What the task requires - Repeat the data exactly as it stands.

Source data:
*** Begin section ***
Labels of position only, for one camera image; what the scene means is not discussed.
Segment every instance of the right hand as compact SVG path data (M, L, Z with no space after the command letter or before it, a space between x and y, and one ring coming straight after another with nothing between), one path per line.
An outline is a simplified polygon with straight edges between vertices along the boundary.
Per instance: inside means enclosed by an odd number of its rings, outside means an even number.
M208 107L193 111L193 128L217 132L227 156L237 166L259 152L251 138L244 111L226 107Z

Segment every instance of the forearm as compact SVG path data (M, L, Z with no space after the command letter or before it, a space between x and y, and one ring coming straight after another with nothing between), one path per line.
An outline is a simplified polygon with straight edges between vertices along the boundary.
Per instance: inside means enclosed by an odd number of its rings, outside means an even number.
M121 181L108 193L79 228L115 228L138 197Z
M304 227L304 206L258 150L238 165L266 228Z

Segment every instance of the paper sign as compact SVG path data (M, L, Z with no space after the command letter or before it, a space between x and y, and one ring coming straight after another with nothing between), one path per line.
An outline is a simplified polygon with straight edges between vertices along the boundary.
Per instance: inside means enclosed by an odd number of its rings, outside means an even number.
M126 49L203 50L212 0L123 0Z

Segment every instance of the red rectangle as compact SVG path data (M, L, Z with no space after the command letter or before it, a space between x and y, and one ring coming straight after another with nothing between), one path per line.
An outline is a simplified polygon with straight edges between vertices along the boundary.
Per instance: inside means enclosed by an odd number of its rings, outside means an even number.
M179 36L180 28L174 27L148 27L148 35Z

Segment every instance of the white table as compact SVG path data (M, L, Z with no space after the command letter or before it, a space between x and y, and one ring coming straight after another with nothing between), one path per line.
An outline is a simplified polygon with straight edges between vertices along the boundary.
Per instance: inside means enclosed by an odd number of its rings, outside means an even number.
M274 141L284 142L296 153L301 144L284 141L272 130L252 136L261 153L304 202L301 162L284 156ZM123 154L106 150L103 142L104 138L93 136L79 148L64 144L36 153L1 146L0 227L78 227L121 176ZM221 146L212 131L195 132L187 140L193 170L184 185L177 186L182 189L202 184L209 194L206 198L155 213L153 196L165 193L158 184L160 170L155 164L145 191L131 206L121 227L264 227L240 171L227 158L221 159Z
*** End section ***
Finished task -
Labels of position only, for one camera image; what the scene means is not discussed.
Segment every instance of the right hand as compact SVG path data (M, L, Z with no space after the command letter or before it, a space between x and y, and one ring coming straight after another with nothing between), one path per line.
An outline is a simplified polygon with straight edges between vertices along the boundary.
Per instance: inside means enclosed by an odd number of its rings, outside means an even number.
M208 107L193 111L193 128L217 132L227 156L237 166L259 152L251 138L244 111L226 107Z

Segment every instance of the forearm as compact SVG path data (M, L, Z with no space after the command letter or before it, a space between x and y, and one ring coming straight after another with nothing between), one path per line.
An outline is a simplified polygon with straight edges between vertices along the boundary.
Per instance: inside means enclosed by an odd number of its rings, outside means an even number.
M121 181L108 193L79 228L115 228L138 197Z
M304 227L304 206L258 150L238 165L266 228Z

Segment every instance of the paper sign as compact SVG path data (M, L, Z with no space after the command letter or before it, a space between x and y, and one ring coming straight after another with nothing between), one path per line.
An outline is a simplified polygon with straight edges between vertices along the boundary.
Per instance: inside means enclosed by an odd number of its rings, outside means an even number.
M126 49L203 50L212 0L123 0Z

Segment every instance of the red rectangle as compact SVG path data (M, L, Z with no space after the command letter or before it, a space between x and y, and one ring coming straight after another with nothing between), one path per line.
An outline is a simplified polygon with straight edges between vertices along the boundary.
Per instance: inside means enclosed by an odd number of its rings, outside means an even number.
M179 36L180 28L174 27L148 27L148 35Z

Segment every instance of the white table as compact SVG path data (M, L, Z with no space after the command letter or before it, a space between x and y, and one ring coming straight after another with nothing between), one path per line.
An outline is a simplified polygon with straight edges between vertices along the boundary.
Per instance: inside means enclosed by an odd number of its rings, outside means an even number.
M274 141L284 142L296 153L301 144L284 141L272 130L252 136L261 153L304 202L301 162L284 156ZM123 154L106 150L103 142L104 138L93 136L79 148L64 144L36 153L1 146L0 227L78 227L121 176ZM221 146L212 131L195 132L187 140L193 170L184 185L177 186L182 189L202 184L209 194L206 198L155 213L153 196L165 193L158 184L160 170L155 164L145 191L131 206L121 227L264 227L240 171L227 158L221 159Z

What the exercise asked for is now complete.